WHAT YOU HAVE TO DO:
Exclude images and print all the records verbatim.

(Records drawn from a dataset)
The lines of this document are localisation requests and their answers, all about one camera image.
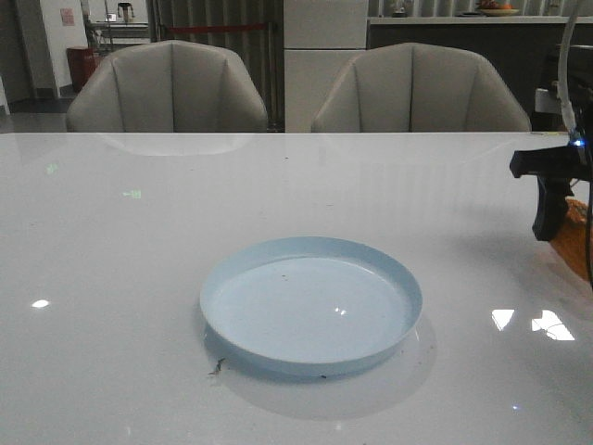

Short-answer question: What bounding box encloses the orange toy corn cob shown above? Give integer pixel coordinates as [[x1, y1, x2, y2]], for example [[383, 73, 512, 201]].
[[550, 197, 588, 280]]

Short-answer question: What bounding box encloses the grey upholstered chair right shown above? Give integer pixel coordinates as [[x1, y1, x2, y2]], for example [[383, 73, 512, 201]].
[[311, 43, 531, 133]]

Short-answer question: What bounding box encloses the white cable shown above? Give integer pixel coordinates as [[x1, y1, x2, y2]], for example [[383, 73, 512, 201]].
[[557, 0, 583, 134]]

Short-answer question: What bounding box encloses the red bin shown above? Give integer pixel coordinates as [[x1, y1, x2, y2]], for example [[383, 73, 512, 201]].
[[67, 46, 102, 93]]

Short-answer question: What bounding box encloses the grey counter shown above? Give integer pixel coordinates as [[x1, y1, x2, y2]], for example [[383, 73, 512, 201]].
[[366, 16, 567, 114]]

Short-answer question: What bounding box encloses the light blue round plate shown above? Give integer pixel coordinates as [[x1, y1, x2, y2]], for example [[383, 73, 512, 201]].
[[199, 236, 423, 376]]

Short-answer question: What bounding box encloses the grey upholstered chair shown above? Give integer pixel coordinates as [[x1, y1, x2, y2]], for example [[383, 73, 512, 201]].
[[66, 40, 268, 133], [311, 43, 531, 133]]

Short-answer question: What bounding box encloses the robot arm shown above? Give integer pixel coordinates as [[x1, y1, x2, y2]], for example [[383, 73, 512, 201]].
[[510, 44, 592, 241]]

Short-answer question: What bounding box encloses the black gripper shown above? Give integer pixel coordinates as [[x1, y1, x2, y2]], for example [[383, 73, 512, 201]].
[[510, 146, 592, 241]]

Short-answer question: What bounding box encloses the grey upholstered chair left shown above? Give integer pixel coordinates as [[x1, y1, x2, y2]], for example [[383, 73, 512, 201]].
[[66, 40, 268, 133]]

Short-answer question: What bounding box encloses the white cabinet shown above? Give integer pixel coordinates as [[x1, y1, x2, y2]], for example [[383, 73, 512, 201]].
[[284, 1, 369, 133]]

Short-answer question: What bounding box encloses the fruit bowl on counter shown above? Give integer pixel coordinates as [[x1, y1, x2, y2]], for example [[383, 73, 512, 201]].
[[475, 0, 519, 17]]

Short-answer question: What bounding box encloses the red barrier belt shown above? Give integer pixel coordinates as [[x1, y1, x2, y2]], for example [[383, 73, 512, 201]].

ANSWER BOX:
The lines of this document are localisation requests and their answers, all about one camera image.

Short-answer question: What bounding box encloses the orange toy corn cob shown above? Give integer pixel coordinates as [[x1, y1, x2, y2]], for example [[383, 73, 512, 201]].
[[550, 197, 588, 280]]

Short-answer question: What bounding box encloses the grey upholstered chair right shown above? Give integer pixel coordinates as [[x1, y1, x2, y2]], for example [[383, 73, 512, 201]].
[[311, 43, 531, 133]]

Short-answer question: What bounding box encloses the white cable shown above? Give integer pixel coordinates as [[x1, y1, x2, y2]], for example [[383, 73, 512, 201]].
[[557, 0, 583, 134]]

Short-answer question: What bounding box encloses the red bin shown above? Give integer pixel coordinates as [[x1, y1, x2, y2]], for example [[383, 73, 512, 201]].
[[67, 46, 102, 93]]

Short-answer question: What bounding box encloses the grey counter shown above? Give integer pixel coordinates as [[x1, y1, x2, y2]], for example [[383, 73, 512, 201]].
[[366, 16, 567, 114]]

Short-answer question: What bounding box encloses the light blue round plate shown above? Give integer pixel coordinates as [[x1, y1, x2, y2]], for example [[383, 73, 512, 201]].
[[199, 236, 423, 376]]

Short-answer question: What bounding box encloses the grey upholstered chair shown above? Give integer pixel coordinates as [[x1, y1, x2, y2]], for example [[383, 73, 512, 201]].
[[66, 40, 268, 133], [311, 43, 531, 133]]

Short-answer question: What bounding box encloses the robot arm shown above? Give integer pixel coordinates as [[x1, y1, x2, y2]], for example [[383, 73, 512, 201]].
[[510, 44, 592, 241]]

Short-answer question: What bounding box encloses the black gripper shown above? Give integer pixel coordinates as [[x1, y1, x2, y2]], for example [[383, 73, 512, 201]].
[[510, 146, 592, 241]]

Short-answer question: What bounding box encloses the grey upholstered chair left shown above? Give integer pixel coordinates as [[x1, y1, x2, y2]], for example [[383, 73, 512, 201]].
[[66, 40, 268, 133]]

Short-answer question: What bounding box encloses the white cabinet shown above? Give integer pixel coordinates as [[x1, y1, x2, y2]], for example [[383, 73, 512, 201]].
[[284, 1, 369, 133]]

Short-answer question: What bounding box encloses the fruit bowl on counter shown above? Give integer pixel coordinates as [[x1, y1, x2, y2]], for example [[383, 73, 512, 201]].
[[475, 0, 519, 17]]

Short-answer question: What bounding box encloses the red barrier belt shown above? Give integer pixel coordinates as [[x1, y1, x2, y2]], for example [[383, 73, 512, 201]].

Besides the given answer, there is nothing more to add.